Então saíram todos sem olhar para trás."
-Hahahahaha! Aquele "esperem, eu acertei", foi você quem colocou na lenda, né Solomon? - sorriu o do meio e o padre concordou, perguntando:
-Oras, você nunca ouviu falar de licença poética?
-Eu escolheria sim o menino, sabe? Mas não por sabedoria, apenas por um motivo louco que só minha mente saberia explicar, mas no fim... Eu escolheria o menino!
-Querem minha opinião? - disse Marco, e antes de qualquer resposta, soltou:
-O que são os tais pecados capitais, além de atos que fazemos para garantir nossa satisfação física e mental? Desculpem, mas, todos eles são manifestações de instintos. E o homem É UM ANIMAL INSTINTIVO, certo padre?
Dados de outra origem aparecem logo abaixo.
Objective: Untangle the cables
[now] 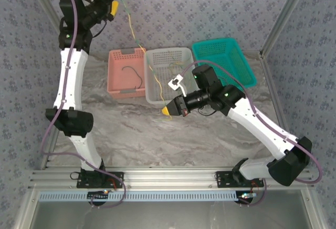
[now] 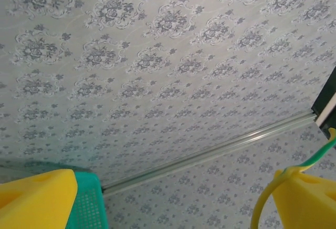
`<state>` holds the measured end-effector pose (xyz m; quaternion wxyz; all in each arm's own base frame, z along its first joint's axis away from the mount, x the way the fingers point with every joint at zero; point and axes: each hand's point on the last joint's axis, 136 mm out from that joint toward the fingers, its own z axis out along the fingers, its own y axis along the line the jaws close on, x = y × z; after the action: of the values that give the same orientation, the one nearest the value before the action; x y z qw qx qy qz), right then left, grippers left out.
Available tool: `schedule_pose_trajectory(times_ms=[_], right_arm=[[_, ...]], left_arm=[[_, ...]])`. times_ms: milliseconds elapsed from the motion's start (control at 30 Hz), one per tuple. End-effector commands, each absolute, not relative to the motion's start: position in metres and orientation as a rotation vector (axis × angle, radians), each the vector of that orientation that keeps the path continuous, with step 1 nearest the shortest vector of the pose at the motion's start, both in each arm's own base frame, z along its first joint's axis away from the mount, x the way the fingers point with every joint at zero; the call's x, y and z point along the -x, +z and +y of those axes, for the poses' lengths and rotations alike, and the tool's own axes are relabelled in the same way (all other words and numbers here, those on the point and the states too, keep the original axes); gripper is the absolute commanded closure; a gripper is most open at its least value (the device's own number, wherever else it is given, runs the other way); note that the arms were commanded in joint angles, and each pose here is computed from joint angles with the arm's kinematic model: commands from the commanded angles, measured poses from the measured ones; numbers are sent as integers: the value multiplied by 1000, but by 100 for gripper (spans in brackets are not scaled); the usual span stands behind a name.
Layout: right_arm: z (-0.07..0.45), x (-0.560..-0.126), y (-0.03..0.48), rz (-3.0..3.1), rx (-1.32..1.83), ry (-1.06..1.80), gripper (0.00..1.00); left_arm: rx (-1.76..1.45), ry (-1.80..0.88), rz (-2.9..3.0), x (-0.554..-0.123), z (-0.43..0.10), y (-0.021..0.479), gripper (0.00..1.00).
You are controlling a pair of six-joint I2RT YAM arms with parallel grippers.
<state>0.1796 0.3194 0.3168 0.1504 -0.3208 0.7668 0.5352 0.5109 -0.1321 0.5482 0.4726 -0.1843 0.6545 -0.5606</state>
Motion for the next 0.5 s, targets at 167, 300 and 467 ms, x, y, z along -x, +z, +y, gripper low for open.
schedule_pose_trajectory(times_ms=[167, 300, 467], right_arm=[[298, -194, 348, 2151, 766, 1561, 100], [299, -199, 336, 2242, 781, 1466, 100], [295, -211, 336, 2238, 726, 1410, 100]], left_arm=[[314, -1362, 1891, -486, -155, 516, 26], [167, -1502, 1991, -455, -201, 509, 27], [273, -1262, 2140, -430, -184, 478, 23]])
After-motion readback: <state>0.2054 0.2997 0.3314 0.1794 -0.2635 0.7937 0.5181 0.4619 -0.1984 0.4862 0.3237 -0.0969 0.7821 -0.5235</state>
Solomon tossiu, e engasgou com a água que bebia. O terceiro apenas ficou quieto, e seus olhos brilharam com a curiosidade típica de geminiano. "Continue Marco."
-Ganância, gula e preguiça são a manifestação do instinto mais básico, a autopreservação. E luxúria? Seria também um instinto, a procriação. E para que a gula e a preguiça não acabem esteticamente conosco, o orgulho e a vaidade dão uma consertada nas coisas, percebem?
Após essa declaração de Marco, os três caíram num silêncio profundo... Sim senhor, aquela seria uma noite e tanto!